Coderef usage in complex data structures

Discussion in 'Perl Misc' started by kz, Feb 25, 2004.

  1. kz

    kz Guest

    Hi Gurus,

    Given the following text file (proprietary database format, thus no CPAN
    modules available)
    0001 08 01 24 22 24 25 22 64
    0002 06 09 42 22 f3 8f
    where
    aaaa bb cc dd ee ff gg hh ii jj ....
    aaaa: sequence number (hex, starting from 0001)
    bb: length of record including this byte
    cc: record type (01..2a)
    bytes dd to EOL are the data. Each record type requires a specific amount of
    data bytes (bb-2) and needs to be parsed using different criteria, therefore
    I decided to code for each record type a different sub named type_01 thru
    type_2a (#$% load of work, though...)

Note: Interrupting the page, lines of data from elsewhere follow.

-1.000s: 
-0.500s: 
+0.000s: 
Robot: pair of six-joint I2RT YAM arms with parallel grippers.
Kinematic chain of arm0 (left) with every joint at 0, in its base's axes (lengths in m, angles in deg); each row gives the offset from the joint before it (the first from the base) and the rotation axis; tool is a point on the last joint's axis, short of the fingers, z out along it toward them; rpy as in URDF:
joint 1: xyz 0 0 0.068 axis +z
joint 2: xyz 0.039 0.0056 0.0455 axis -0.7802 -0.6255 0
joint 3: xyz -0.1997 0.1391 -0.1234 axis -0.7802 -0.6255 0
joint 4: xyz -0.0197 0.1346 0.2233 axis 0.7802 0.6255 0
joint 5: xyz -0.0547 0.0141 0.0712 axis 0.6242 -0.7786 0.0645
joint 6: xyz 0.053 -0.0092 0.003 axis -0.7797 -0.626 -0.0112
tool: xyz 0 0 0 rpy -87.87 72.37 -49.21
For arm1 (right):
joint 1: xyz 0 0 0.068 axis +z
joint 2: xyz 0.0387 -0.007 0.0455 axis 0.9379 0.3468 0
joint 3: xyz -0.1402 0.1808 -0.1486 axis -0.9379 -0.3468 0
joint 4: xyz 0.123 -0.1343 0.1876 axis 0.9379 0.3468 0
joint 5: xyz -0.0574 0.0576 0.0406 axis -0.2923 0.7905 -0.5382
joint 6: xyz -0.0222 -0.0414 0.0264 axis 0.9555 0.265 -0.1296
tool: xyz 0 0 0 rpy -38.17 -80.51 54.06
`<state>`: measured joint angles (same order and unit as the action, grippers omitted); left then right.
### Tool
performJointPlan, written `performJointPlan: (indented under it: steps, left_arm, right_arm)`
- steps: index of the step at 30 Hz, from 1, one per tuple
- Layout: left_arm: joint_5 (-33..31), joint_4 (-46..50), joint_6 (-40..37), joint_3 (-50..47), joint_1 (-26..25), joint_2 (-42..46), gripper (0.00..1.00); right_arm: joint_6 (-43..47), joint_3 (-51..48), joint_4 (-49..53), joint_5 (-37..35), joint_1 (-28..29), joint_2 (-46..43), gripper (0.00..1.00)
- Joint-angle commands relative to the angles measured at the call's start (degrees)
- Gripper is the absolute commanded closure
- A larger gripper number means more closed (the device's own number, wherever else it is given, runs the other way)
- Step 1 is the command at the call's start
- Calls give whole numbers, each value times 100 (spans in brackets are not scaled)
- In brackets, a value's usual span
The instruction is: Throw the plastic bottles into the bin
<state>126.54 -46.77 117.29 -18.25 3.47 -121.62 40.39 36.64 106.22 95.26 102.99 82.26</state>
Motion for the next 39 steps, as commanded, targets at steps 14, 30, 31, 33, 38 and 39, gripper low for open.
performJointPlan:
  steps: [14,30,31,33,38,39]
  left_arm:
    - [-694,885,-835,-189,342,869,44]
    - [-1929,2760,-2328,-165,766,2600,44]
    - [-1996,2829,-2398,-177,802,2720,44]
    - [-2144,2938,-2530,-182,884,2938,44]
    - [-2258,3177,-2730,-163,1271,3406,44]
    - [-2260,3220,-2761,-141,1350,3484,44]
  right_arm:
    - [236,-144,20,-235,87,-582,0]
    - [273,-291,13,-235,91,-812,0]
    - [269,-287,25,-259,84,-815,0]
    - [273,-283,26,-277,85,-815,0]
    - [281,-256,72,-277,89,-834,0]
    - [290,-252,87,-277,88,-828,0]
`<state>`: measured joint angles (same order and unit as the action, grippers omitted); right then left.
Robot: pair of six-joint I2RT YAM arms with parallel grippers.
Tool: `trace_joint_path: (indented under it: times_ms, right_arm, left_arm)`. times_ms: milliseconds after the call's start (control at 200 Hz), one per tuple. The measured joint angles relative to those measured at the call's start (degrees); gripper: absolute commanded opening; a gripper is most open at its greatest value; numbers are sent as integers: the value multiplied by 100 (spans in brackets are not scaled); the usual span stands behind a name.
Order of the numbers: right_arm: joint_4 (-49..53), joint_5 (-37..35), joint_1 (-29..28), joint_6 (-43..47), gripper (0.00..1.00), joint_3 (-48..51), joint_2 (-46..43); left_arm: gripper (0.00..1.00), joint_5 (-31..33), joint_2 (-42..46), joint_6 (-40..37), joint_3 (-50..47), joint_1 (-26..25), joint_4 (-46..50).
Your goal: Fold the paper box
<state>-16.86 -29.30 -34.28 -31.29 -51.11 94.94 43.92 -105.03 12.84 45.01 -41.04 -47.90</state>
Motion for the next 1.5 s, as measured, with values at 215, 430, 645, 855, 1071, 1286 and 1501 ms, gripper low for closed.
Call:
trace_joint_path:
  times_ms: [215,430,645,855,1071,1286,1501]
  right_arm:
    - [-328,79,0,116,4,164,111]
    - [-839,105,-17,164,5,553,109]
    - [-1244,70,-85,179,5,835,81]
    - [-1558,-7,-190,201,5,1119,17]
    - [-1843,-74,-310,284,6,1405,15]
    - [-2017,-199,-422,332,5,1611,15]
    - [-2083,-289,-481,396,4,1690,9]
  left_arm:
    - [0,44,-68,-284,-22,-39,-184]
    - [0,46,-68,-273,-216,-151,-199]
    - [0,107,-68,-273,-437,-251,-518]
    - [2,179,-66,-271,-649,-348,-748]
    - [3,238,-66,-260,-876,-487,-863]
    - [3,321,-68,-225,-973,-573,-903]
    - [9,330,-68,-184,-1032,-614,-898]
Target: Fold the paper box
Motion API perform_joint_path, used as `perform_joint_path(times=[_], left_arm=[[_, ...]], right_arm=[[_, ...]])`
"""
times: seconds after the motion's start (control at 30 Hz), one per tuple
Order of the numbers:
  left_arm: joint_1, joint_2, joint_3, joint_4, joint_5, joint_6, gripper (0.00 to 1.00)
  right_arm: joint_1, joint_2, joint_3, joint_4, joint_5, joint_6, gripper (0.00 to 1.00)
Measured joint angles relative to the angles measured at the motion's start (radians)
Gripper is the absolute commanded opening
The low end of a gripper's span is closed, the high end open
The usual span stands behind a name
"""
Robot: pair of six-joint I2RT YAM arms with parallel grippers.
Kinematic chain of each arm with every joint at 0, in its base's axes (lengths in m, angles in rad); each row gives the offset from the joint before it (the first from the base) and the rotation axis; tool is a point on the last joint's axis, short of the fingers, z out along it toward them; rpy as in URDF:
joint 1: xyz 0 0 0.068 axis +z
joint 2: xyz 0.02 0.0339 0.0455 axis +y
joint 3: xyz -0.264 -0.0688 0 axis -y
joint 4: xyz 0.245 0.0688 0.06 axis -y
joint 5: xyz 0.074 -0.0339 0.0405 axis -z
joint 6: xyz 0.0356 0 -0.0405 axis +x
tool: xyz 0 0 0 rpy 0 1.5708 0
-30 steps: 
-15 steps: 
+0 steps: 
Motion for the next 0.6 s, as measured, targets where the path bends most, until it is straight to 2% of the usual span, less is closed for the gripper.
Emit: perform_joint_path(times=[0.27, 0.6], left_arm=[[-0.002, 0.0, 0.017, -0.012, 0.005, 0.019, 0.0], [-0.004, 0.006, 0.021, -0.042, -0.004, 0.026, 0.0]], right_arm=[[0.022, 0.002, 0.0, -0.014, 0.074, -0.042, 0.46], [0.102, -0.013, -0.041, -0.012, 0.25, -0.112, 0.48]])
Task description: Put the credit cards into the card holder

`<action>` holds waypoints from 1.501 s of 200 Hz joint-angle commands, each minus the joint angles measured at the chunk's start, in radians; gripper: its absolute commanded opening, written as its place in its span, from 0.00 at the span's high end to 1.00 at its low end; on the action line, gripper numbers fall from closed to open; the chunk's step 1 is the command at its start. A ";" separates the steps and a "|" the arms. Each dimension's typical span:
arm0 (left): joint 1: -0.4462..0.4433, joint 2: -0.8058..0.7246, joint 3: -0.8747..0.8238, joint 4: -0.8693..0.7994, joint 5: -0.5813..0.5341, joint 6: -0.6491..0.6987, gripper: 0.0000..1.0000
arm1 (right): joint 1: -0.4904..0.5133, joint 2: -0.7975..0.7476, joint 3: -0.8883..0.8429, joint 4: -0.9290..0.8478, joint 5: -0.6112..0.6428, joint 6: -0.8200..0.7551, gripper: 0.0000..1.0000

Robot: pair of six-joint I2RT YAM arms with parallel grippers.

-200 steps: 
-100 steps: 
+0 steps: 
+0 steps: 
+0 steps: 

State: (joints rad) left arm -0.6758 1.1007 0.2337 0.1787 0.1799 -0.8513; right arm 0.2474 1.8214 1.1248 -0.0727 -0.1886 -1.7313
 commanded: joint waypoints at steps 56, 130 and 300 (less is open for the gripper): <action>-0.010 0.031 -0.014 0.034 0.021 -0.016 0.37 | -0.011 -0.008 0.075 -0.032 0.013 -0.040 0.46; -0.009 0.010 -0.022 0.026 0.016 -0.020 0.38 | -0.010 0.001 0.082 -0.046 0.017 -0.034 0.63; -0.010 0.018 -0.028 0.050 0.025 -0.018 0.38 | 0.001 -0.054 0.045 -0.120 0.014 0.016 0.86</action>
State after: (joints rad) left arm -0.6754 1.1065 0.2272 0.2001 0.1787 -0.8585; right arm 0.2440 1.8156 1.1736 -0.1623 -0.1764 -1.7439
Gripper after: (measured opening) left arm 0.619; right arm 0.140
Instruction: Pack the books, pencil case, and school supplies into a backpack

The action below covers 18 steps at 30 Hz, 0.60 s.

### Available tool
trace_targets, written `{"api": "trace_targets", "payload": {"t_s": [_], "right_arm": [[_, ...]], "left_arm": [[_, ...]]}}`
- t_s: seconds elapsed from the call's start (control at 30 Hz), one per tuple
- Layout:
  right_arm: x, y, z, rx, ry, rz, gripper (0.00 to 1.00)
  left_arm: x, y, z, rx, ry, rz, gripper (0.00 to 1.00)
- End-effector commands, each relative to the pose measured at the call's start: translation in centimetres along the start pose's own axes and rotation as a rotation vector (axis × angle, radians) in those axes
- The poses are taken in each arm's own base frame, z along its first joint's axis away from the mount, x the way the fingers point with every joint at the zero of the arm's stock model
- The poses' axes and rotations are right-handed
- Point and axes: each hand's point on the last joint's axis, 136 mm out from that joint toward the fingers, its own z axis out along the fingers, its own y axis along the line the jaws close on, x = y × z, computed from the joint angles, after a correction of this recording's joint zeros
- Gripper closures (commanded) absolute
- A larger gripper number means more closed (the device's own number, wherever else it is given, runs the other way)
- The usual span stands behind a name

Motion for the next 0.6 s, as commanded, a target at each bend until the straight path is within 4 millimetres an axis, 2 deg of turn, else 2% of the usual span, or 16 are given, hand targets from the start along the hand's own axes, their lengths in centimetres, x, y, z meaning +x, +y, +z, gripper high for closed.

    After consulting the perldsc manpage I came up with below code snippet,
    which does exactly what needed, though I'm not confident if this is the best
    way to do it.

    #!/usr/bin/perl
    use strict;
    use warnings;
    my %DATABASE;
    my $dbfile = $ARGV[0];
    open ( README, "<$dbfile") || print "ERROR: unable to open log file, error:
    $! \n", exit 1;
    # read data
    while (my $line = <README>) {
    chomp $line;
    if ($line =~ /^(\w{4})\s+\w{2}\s+\w{2}\s+(\w{2})\s+(\w{2})\s?(.*)$/)
    {
    $DATABASE{$1}{length} = $2;
    $DATABASE{$1}{recordtype} = $3;
    $DATABASE{$1}{records} = [split /\s/,$4];
    $DATABASE{$1}{parse} = \&{"type_".$3};
    # I'm surprised that above line works at all....
    } }
    close ( README );
    # process data
    foreach my $key (sort keys %DATABASE) {
    $DATABASE{$key}{parse}->($DATABASE{$key});
    # I'm surprised that above line works at all....
    }
    exit 0;
    sub type_01 {
    print "type 01\n";
    my $hh = $_[0];
    print $hh->{recordtype},"\n";
    print $hh->{length},"\n";
    print join ("-", @{$hh->{records}}),"\n";
    # further processing
    }
    ....
    sub type_09 {
    print "type 09\n";
    # further processing
    }
    .......
    sub type_2a {
    print "type 2a\n";
    # further processing
    }

    Critics and suggestions are welcome.

    Thanks in advance,

    Zoltan Kandi, M. Sc.
     
    kz, Feb 25, 2004
    #1
    1. Advertising

  2. kz

    Ben Morrow Guest

    "kz" <> wrote:
    > Hi Gurus,
    >
    > Given the following text file (proprietary database format, thus no CPAN
    > modules available)
    > 0001 08 01 24 22 24 25 22 64
    > 0002 06 09 42 22 f3 8f
    > where
    > aaaa bb cc dd ee ff gg hh ii jj ....
    > aaaa: sequence number (hex, starting from 0001)
    > bb: length of record including this byte
    > cc: record type (01..2a)
    > bytes dd to EOL are the data. Each record type requires a specific amount of
    > data bytes (bb-2) and needs to be parsed using different criteria, therefore
    > I decided to code for each record type a different sub named type_01 thru
    > type_2a (#$% load of work, though...)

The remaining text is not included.